▸ **Work instructions**
Starting at the line that contains "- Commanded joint" and ending at the line that contains "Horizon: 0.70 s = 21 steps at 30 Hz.", the lines below are to be given again exactly, with nothing added.

-- Supplied material follows --

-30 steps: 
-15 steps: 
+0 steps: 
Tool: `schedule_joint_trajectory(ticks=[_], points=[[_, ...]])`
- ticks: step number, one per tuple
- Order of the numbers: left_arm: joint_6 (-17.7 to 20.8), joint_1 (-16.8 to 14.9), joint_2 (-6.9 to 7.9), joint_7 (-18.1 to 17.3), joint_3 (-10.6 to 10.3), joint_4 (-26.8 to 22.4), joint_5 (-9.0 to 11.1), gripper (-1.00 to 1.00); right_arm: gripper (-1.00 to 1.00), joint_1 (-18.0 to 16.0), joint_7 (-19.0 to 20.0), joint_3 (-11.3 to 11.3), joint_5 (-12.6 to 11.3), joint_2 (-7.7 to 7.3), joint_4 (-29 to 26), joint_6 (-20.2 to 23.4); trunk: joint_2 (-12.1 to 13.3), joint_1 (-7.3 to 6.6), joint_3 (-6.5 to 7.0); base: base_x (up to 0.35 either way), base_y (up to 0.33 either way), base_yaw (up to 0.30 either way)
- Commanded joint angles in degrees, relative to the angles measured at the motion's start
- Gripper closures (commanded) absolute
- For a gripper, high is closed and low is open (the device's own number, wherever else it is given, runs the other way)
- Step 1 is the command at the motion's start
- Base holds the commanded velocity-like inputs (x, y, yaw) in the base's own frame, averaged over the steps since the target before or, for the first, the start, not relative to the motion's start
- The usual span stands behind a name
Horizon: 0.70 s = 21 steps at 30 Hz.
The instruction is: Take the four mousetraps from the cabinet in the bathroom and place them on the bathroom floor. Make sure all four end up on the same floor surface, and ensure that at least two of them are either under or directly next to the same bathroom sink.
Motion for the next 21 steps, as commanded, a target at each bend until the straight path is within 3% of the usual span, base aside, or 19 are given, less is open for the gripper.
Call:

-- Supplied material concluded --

▸ **Result for this exercise**
- Commanded joint angles in degrees, relative to the angles measured at the motion's start
- Gripper closures (commanded) absolute
- For a gripper, high is closed and low is open (the device's own number, wherever else it is given, runs the other way)
- Step 1 is the command at the motion's start
- Base holds the commanded velocity-like inputs (x, y, yaw) in the base's own frame, averaged over the steps since the target before or, for the first, the start, not relative to the motion's start
- The usual span stands behind a name
Horizon: 0.70 s = 21 steps at 30 Hz.

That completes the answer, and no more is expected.